I don't think so. First, there is no code of 5-shot setting. Second, for 1-shot setting, the training procedure is just in a traditional image classification style, where the restriction is only one image one time.

zhangyikaii commented 3 years ago

Sorry for interrupting, "for 1-shot setting, the training procedure is just in a traditional image classification style" I guess the author uses a similar Few-Shot sampling method here.

But I'm still trying to understand the difference between 1-shot and 5-shot. I mean here doesn't seem to work for different sampling method.

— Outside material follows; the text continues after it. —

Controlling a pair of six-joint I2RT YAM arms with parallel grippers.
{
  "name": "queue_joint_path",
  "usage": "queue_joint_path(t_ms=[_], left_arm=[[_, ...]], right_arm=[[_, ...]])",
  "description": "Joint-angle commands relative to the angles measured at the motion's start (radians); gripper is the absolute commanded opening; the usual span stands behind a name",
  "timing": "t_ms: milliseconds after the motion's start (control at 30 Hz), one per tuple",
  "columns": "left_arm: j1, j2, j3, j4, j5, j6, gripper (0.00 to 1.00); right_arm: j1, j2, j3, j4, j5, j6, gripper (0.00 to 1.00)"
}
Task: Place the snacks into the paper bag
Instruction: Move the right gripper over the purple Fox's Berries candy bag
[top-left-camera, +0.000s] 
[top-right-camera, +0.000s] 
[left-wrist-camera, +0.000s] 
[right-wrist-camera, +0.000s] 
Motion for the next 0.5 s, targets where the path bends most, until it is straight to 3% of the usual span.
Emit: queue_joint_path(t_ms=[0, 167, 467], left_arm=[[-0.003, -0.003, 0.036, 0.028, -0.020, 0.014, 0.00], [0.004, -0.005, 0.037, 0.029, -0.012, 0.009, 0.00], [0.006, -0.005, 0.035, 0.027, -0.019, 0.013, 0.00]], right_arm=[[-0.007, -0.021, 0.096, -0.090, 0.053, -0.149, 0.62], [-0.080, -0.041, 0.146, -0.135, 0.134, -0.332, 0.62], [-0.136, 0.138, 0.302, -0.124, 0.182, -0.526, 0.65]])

alfassy commented 3 years ago

from the readme: "Generate the augmentation model's results Paper model 1 shot -

$ python test_augmentation.py --batch_size=4 --class_cap=1 --class_ind_dict_path='/data_for_augmentation/1shotRun1ClassIdxDict.pkl' --crop_size=299 --latent_dim=2048 --lr=0.01 --n_epochs=50 --resume_path= --used_ind_path='/data_for_augmentation/1shotRun1UsedIndices.pkl' --results_path= --coco_path= Paper model 5 shot -

$ python test_augmentation.py --batch_size=4 --class_cap=5 --class_ind_dict_path='/data_for_augmentation/5shotRun1ClassIdxDict.pkl' --crop_size=299 --latent_dim=2048 --lr=0.01 --n_epochs=50 --resume_path= --used_ind_path='/data_for_augmentation/5shotRun1UsedIndices.pkl' --results_path= --coco_path= "

alfassy commented 3 years ago

The 3 differences between 1 and 5 shot in the augmentation scenario is: a. class_cap, b. class_ind_dict_path, c.used_ind_path. open the files of b and c in debug mode, and you'll understand, c holds the indices per class in each 1/5 shot scenario, so you'll have more indices in the 5 shot scenario, it's called usedIndices in the dataset class.

zhangyikaii commented 3 years ago

@alfassy Great reply. I got it. Thank you very much!!